“If a fantasy world is completely invented by the author, and he can create any kind of magic and government s/he wants, why not make the women completely equal?” This is a recurring question, and a good one. Fantasy books in which the women hold important positions in society set an example for young readers, by saying, this is possible. I believe this strategy, when used on television, has been effective in combating sexism, racism, and homophobia—even when writers accidentally fold biases into the stories.
Of course the society we live in today is more egalitarian than any before it. Women fill leadership positions in everything from universities to government. Unfortunately, it’s not enough, and earlier successes in the United States are beginning to erode. In the last election, for the first time, women ended with fewer seats in state and national legislatures than they had before—and this is important, as new laws are pushed forward which attempt to limit their reproductive rights. When the future is uncertain, it helps to depict the best outcomes in our stories. Doing so both guides and inspires.
But should this be a requirement for all fantasy authors? No. Definitely not. And here is why: it has been only decades, not centuries, since women have had the right to vote. Since a number of women, and not just a lucky few, have held important positions in science departments, hospitals, and businesses. If you go back hundreds rather than tens of years, women had even fewer options. Does that make them less interesting? No; a woman who achieves any sort of victory in a patriarchal society has a compelling story. I don’t want to abandon it.
Note that ‘few’ options does not mean ‘zero’ options. Much has been discussed today on the topic of historical authenticity, and I must admit, few things make me more nervous than discussing history on the internet. That’s because history is not a series of declarations—nor a battle of citations—but rather a study of available sources that results in an evolving story. However, all available information taken as aggregate, I would rather my daughter live today than five hundred years ago. Easy.
But why go to the past for inspiration? Because it happened. Because our past led to our present in ways we cannot see or understand just from looking. ‘The past is another country’ is something one of my professors used to say, but at the same time it is not; people are people, wherever and whenever they are, and they deserve our efforts at understanding.
But here we enter into dark territory. When you have a society in which women have fewer options, you can narrow their options to almost nothing and turn them into perpetual victims. I wrote before about how uncomfortable I was writing from the point of view of a slave in Knifesworn, and how, if I had planned it properly beforehand, I would have avoided using slaves at all. But once there were slaves there, I could not ignore their story; I had to give them one. I could not let them scrub the floors and carry silk runners, invisible and oppressed, and never explore their situation. I can only hope that I did it well, that I did not make light of the kind of abuse that results from one person having absolute power over another.
Should we avoid writing about people in difficult situations if we can’t do it perfectly? Again, no. Writing is about exploring the human condition. I trespassed when I created an old fighter with trauma; I trespassed when I created people of color; I trespassed when I created someone who had been imprisoned most of his life. I am none of these things, and yet I felt the impulse to explore them, because they are all part of the human experience. In the past I have often been afraid to do something if I cannot do it perfectly—but now I realize that I can only try, and in the trying, learn valuable lessons.
But I digress somewhat. I mean to say that by presenting a woman with less power than the men, a writer is not necessarily making the statement that this is the standard, or that this is what s/he prefers to see. While I cannot speak for all writers I will say that exploring all aspects of human life is not something we should shy away from. If we don’t do it well, we will have to take our lumps—but there is no reason not to try. By trying we say to many women from the past: your story is important. Your struggles, your suffering, and your triumphs matter. I respect them and I want to learn from them.

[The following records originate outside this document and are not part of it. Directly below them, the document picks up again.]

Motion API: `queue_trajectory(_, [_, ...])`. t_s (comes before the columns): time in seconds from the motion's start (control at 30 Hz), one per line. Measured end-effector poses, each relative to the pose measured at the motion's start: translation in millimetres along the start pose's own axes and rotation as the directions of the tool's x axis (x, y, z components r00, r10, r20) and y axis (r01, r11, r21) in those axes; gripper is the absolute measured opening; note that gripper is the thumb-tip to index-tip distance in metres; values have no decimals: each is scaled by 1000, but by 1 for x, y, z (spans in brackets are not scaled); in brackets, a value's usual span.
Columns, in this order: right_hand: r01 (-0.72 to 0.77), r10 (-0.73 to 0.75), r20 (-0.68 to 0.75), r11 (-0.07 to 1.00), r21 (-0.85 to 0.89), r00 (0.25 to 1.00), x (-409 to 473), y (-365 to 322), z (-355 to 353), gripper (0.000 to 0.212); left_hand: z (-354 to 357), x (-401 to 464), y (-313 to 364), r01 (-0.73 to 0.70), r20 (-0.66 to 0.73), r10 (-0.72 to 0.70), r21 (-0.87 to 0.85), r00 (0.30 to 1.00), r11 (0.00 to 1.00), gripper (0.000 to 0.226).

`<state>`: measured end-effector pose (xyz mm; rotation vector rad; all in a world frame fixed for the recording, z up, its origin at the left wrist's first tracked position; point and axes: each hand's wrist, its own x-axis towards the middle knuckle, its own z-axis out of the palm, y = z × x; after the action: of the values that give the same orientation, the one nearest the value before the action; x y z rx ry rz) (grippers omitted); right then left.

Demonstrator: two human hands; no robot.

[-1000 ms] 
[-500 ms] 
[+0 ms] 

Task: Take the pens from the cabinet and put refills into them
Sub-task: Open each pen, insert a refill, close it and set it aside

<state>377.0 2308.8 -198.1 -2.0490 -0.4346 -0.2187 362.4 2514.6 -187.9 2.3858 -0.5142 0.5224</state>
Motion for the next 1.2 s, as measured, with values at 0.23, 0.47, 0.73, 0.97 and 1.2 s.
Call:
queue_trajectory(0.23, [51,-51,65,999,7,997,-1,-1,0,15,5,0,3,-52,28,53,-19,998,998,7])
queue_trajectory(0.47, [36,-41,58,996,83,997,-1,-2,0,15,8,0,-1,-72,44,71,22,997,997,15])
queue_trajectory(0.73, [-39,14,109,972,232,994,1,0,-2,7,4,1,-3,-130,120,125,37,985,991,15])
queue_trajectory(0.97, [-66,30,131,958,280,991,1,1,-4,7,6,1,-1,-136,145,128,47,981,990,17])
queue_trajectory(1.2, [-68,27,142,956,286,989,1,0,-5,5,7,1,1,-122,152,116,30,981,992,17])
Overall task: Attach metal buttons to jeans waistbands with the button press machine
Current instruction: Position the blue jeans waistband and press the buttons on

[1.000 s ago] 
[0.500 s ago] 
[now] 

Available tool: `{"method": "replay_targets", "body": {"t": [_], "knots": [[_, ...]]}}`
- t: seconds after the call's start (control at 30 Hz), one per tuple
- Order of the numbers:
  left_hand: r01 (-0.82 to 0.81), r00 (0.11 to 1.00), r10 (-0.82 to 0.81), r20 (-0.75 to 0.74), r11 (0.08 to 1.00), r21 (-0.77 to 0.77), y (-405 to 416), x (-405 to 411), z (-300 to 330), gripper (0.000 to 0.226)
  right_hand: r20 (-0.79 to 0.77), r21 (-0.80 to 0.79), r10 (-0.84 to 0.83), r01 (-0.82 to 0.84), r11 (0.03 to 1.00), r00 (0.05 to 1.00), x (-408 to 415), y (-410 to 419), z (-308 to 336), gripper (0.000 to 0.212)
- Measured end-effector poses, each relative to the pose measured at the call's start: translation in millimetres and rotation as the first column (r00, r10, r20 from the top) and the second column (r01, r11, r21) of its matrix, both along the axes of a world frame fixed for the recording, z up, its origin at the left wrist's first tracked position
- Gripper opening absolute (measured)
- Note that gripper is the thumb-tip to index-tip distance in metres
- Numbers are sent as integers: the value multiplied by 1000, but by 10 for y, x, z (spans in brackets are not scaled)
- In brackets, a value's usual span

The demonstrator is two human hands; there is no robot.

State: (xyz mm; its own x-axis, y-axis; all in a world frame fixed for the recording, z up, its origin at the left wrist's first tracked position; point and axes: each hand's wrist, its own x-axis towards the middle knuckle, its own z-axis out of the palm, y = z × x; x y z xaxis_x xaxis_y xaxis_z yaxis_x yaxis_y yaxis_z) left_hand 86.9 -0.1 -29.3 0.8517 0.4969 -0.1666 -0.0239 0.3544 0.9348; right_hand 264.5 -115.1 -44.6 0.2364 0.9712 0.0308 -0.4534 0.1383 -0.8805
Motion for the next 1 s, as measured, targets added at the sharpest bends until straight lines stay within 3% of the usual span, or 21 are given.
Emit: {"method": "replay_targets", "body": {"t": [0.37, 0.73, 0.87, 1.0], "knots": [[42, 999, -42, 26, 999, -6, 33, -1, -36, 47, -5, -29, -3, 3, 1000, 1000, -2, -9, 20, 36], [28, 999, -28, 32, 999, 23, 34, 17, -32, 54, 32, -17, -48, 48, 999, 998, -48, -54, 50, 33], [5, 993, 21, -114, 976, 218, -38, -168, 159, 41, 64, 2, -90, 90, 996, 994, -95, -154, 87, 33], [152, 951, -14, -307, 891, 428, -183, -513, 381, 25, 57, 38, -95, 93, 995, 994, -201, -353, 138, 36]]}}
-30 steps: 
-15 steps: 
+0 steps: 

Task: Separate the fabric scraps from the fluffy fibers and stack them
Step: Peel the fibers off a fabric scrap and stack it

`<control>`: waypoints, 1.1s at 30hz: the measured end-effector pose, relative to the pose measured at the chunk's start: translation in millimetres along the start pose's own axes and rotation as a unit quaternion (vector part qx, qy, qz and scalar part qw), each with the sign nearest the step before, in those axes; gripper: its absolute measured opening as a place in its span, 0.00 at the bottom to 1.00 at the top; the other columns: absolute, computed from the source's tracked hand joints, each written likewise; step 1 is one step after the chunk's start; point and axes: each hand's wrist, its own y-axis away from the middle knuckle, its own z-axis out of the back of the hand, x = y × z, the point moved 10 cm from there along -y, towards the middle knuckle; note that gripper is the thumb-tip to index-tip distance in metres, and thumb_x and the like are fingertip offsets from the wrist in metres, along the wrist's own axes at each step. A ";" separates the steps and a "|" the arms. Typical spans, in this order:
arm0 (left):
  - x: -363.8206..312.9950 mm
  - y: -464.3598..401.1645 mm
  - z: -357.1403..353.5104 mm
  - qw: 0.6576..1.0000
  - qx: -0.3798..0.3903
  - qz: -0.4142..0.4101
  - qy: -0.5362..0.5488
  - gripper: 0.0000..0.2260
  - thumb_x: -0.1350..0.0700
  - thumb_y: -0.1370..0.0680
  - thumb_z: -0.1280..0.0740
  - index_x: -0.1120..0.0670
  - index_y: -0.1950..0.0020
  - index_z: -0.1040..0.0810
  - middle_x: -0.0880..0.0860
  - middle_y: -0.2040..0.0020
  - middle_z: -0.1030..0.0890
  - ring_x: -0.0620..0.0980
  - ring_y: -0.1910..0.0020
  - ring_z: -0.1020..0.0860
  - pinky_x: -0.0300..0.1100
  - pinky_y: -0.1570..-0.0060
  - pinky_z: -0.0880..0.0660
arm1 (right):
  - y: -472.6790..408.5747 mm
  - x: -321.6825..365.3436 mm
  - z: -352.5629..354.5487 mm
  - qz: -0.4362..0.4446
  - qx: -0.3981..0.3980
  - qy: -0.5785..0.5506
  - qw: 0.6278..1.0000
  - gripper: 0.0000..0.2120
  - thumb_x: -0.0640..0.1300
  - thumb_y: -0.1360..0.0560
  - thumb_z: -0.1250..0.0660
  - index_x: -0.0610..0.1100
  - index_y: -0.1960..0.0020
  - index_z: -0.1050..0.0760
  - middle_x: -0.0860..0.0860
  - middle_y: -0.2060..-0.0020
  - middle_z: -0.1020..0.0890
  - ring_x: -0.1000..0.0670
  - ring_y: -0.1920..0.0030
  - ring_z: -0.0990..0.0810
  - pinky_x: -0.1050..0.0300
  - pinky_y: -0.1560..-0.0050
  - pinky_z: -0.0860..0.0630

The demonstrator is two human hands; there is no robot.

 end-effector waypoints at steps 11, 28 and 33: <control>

So in the end both approaches are valid. On the one hand, authors can present the image of what could be—the egalitarian society with female rulers, fighters, mages, and everything else. The more people read such things, the more they will come to expect it, and that is a good thing. On the other hand we have the other stories, the ones about women who overcame great obstacles for even the smallest achievements. These stories show strength and determination and can be a source of pride.
Every socially conscious writer struggles somewhat with the balance between responsibility and tale-telling, especially where the next generation is concerned. Nothing has surprised me more about writing than the fact I’ve had to face my own basic assumptions and biases over and over—may it never stop—it is educational. But I do not think there is only one way to be fair to women in our stories, nor only one way to present engaging, realistic female characters.